▸ What is needed: Lines from the material below that hold the string "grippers" are what is needed; copy each of them.

══════════

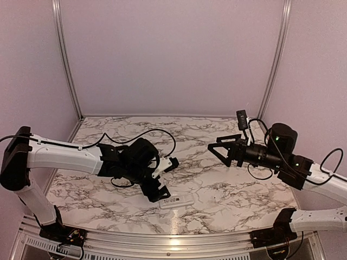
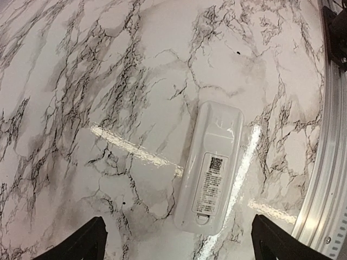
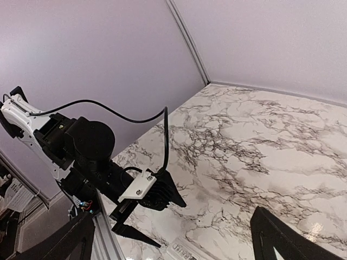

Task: Load the batteries into the remote control
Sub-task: Pick up the remote control from the center of the board.

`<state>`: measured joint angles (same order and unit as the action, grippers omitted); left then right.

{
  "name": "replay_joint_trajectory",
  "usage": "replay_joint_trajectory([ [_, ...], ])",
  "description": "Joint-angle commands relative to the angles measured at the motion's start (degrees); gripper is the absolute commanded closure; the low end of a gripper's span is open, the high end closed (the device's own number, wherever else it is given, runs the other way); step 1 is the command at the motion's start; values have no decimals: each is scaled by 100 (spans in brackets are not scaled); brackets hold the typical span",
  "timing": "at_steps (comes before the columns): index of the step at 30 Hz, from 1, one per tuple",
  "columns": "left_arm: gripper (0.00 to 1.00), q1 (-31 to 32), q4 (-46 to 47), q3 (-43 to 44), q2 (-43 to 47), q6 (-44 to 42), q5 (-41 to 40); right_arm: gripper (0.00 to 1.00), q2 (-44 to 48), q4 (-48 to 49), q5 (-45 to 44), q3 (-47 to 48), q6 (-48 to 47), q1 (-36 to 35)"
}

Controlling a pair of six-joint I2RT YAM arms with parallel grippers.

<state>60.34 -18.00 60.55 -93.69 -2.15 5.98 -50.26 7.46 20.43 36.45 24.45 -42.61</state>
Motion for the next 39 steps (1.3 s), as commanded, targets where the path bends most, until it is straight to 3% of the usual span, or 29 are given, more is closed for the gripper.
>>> replay_joint_trajectory([
  [1, 5, 136, -642, 407, -609, -929, -23, 1, 375, -1059, -915, 12, -379, 137],
  [10, 9, 335, -1091, 1225, -1549, -1440, 52, 1, 27, -1083, -150, -65, -461, 156],
  [19, 19, 443, -1254, 1517, -2050, -1554, -205, 1, -306, -1251, 228, 119, -631, 157],
  [24, 29, 453, -1291, 1590, -2189, -1529, -168, 1, -301, -1147, 426, 102, -601, 158],
  [32, 56, 373, -1172, 1572, -2139, -1391, 79, 1, -283, -938, 630, 42, -578, 165],
  [39, 62, 122, -798, 1455, -1456, -1176, 369, 2, -197, -799, 788, 155, -615, 176],
])
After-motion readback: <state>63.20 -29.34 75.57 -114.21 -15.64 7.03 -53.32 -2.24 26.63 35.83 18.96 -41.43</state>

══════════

▸ Solution for this exercise:
`<state>`: measured joint angles (same order and unit as the action, grippers omitted); left then right.
Controlling a pair of six-joint I2RT YAM arms with parallel grippers.

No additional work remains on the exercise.